Data records
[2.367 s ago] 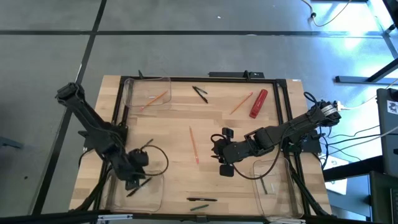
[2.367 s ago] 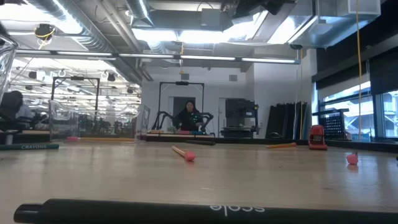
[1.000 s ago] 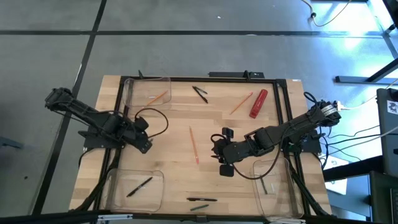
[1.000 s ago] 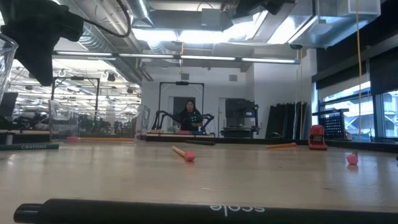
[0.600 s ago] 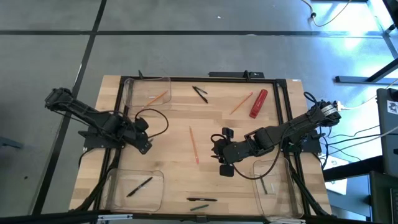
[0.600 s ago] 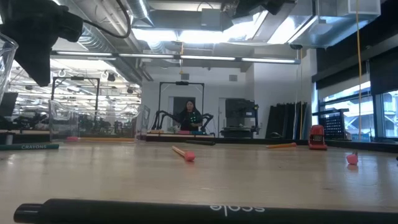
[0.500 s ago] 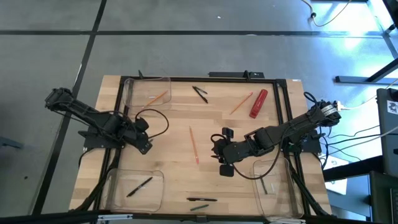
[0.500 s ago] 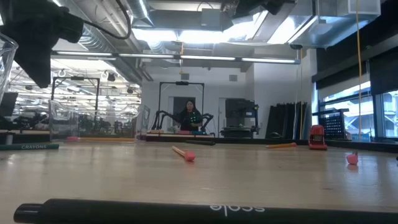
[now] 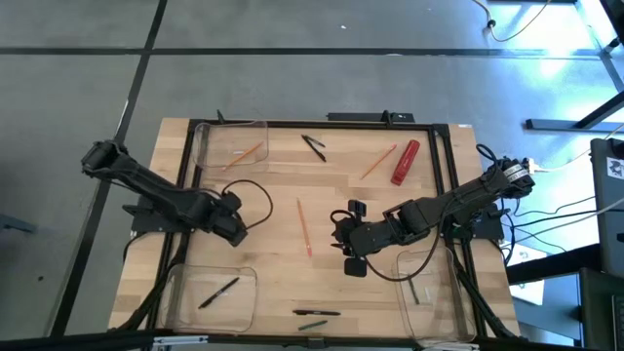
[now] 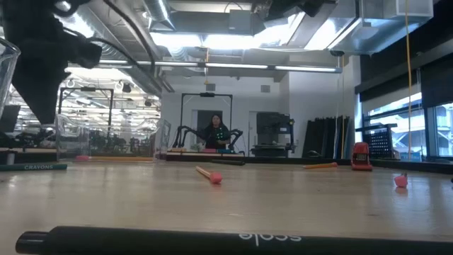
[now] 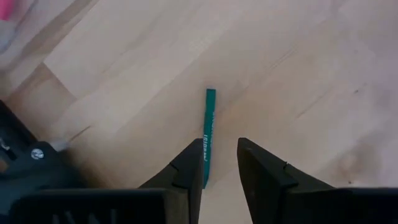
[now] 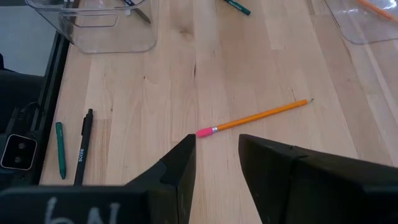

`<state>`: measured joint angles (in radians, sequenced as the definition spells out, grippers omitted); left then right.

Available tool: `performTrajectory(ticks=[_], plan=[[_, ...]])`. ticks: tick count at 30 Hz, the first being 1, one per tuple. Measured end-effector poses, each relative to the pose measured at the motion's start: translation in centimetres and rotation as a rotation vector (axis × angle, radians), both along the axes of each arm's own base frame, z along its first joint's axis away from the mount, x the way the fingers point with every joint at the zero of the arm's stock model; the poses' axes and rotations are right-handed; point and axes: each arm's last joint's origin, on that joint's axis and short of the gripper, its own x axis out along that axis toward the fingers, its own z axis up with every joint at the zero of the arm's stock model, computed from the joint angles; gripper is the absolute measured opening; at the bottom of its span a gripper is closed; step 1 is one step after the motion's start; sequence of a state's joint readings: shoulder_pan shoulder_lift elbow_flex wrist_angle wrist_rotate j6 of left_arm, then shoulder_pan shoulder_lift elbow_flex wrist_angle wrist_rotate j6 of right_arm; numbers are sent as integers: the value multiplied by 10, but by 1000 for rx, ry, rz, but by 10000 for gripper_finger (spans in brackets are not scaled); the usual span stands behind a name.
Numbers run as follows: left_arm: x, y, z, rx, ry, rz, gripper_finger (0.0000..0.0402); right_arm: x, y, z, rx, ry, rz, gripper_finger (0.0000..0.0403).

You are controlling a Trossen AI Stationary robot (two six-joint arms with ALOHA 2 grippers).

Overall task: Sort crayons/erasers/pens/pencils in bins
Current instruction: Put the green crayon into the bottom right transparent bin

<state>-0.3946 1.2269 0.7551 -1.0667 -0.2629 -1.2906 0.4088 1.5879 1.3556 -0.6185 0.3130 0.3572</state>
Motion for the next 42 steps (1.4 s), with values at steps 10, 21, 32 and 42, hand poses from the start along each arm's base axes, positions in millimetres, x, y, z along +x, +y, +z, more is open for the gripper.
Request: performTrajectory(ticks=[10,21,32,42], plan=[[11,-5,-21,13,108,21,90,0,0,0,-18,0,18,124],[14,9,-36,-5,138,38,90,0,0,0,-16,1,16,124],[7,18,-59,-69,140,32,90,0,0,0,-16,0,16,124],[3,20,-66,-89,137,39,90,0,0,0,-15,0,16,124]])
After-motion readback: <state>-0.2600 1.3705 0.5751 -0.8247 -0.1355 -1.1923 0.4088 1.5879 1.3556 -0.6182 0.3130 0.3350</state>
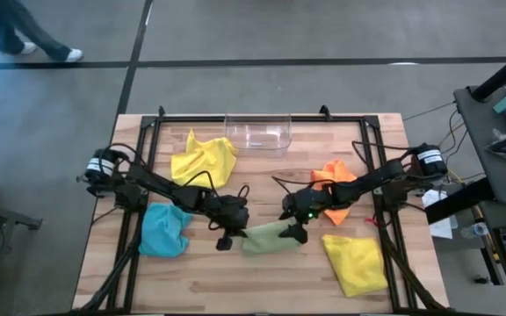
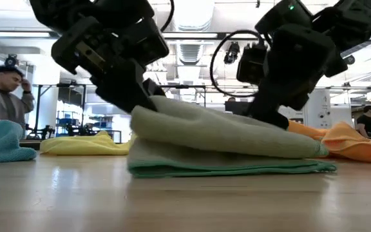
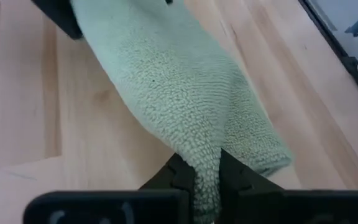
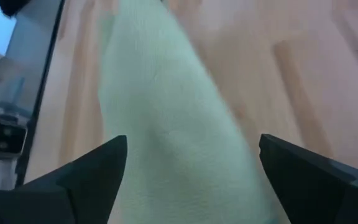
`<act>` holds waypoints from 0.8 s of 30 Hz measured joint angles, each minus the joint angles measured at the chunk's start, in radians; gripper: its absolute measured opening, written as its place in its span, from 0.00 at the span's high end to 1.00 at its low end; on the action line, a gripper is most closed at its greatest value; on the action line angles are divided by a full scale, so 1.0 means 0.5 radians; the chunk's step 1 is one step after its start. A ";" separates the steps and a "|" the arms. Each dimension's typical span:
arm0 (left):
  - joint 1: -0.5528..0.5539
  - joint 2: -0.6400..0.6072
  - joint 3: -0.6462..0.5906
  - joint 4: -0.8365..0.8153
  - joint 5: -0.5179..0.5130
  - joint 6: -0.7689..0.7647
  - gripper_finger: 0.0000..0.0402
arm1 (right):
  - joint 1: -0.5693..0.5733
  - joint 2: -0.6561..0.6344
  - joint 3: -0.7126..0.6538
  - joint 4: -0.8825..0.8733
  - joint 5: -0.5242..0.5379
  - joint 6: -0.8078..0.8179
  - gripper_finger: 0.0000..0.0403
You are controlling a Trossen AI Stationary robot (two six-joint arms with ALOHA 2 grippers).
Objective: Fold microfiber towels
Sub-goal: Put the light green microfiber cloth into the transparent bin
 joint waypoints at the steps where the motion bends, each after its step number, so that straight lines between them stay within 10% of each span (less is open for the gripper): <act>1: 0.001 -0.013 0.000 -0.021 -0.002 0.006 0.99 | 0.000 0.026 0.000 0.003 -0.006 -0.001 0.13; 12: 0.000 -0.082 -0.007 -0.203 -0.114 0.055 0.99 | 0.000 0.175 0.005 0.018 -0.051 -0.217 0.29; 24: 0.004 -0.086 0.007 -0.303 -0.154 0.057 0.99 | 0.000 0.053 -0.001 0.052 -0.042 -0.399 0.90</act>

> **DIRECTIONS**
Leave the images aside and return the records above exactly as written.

> **RESPONSE TO THE TASK**
[2.367 s ago] 
[2.367 s ago] 
[1.000 s ago] 
[1.000 s ago] 
[0.600 s ago] 
[0.600 s ago] 
[0.500 s ago] 
[0.500 s ago] 
[now] 
[now] 
[now] 
[now] 

`<state>`: measured joint angles (in radians, sequenced as the definition spells out, grippers omitted); left then right.

Available tool: `performTrajectory(ticks=[_], plan=[[_, ...]])`. ticks: tick count at 30 Hz, the first being 1, one per tuple. Measured end-effector poses, each relative to the pose measured at the motion's start: translation in centimetres and rotation as a rotation vector (axis × angle, radians), both along the axes of each arm's own base frame, z along its first joint's axis away from the mount, x the way the fingers point with every joint at the zero of the arm's stock model; the poses' axes and rotations are right-handed; point and axes: each arm's last joint's origin, on that joint's axis and short of the gripper, its own x axis out along that axis toward the fingers, its own z axis up with every joint at the zero of the arm's stock model, computed from the joint angles; gripper is the absolute measured opening; at the bottom of its span a gripper is closed; step 1 is one step after the motion's start; sequence of a state's joint readings: shoulder_pan shoulder_lift elbow_flex wrist_angle wrist_rotate j6 of left_arm, then shoulder_pan shoulder_lift elbow_flex wrist_angle wrist_rotate j6 of right_arm; numbers are sent as integers: the value multiplied by 10, but by 1000 for rx, ry, rz, but by 10000 for gripper_finger (spans in brackets are not scaled); the usual span stands behind a name.
Numbers run as follows: left_arm: x, y, z, rx, ry, rz, gripper_finger (0.0000..0.0402); right_arm: x, y, z, rx, ry, rz, gripper_finger (0.0000..0.0403).

You are controlling a Trossen AI Stationary robot (two six-joint arms with ALOHA 2 grippers).

Overall task: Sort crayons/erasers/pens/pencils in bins
Current instruction: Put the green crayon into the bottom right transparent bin

<state>-0.3946 1.2269 0.7551 -1.0667 -0.2629 -1.2906 0.4088 1.5879 1.3556 -0.6185 0.3130 0.3572</state>
Motion for the next 42 steps (1.4 s), with values at steps 10, 21, 32 and 42, hand poses from the start along each arm's base axes, positions in millimetres, x, y, z along +x, +y, +z, more is open for the gripper.
Request: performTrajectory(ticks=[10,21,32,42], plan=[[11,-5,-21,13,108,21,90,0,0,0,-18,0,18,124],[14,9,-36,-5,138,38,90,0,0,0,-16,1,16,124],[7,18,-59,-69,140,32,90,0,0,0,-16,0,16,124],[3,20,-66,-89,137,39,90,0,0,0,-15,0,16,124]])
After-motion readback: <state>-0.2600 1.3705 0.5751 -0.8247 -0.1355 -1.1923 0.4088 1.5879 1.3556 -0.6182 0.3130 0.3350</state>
`<act>` holds waypoints from 0.8 s of 30 Hz measured joint angles, each minus the joint angles measured at the chunk's start, in radians; gripper: its absolute measured opening, written as its place in its span, from 0.00 at the span's high end to 1.00 at its low end; on the action line, a gripper is most closed at its greatest value; on the action line angles are divided by a full scale, so 1.0 means 0.5 radians; the chunk's step 1 is one step after its start. A ";" separates the steps and a "|" the arms. Each dimension's typical span:
arm0 (left):
  - joint 1: -0.5528..0.5539
  - joint 2: -0.6400..0.6072
  - joint 3: -0.6462..0.5906
  - joint 4: -0.8365..0.8153
  - joint 5: -0.5179..0.5130
  - joint 6: -0.7689..0.7647
  - gripper_finger: 0.0000..0.0402
arm1 (right):
  - joint 1: -0.5693..0.5733
  - joint 2: -0.6561..0.6344
  - joint 3: -0.7126..0.6538
  - joint 4: -0.8825..0.8733
  - joint 5: -0.5242..0.5379
  - joint 6: -0.8078..0.8179
  - gripper_finger: 0.0000..0.0403
You are controlling a Trossen AI Stationary robot (two six-joint arms with ALOHA 2 grippers).
Objective: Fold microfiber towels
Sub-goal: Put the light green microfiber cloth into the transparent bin
 joint waypoints at the steps where the motion bends, each after its step number, so that straight lines between them stay within 10% of each span (less is open for the gripper): <act>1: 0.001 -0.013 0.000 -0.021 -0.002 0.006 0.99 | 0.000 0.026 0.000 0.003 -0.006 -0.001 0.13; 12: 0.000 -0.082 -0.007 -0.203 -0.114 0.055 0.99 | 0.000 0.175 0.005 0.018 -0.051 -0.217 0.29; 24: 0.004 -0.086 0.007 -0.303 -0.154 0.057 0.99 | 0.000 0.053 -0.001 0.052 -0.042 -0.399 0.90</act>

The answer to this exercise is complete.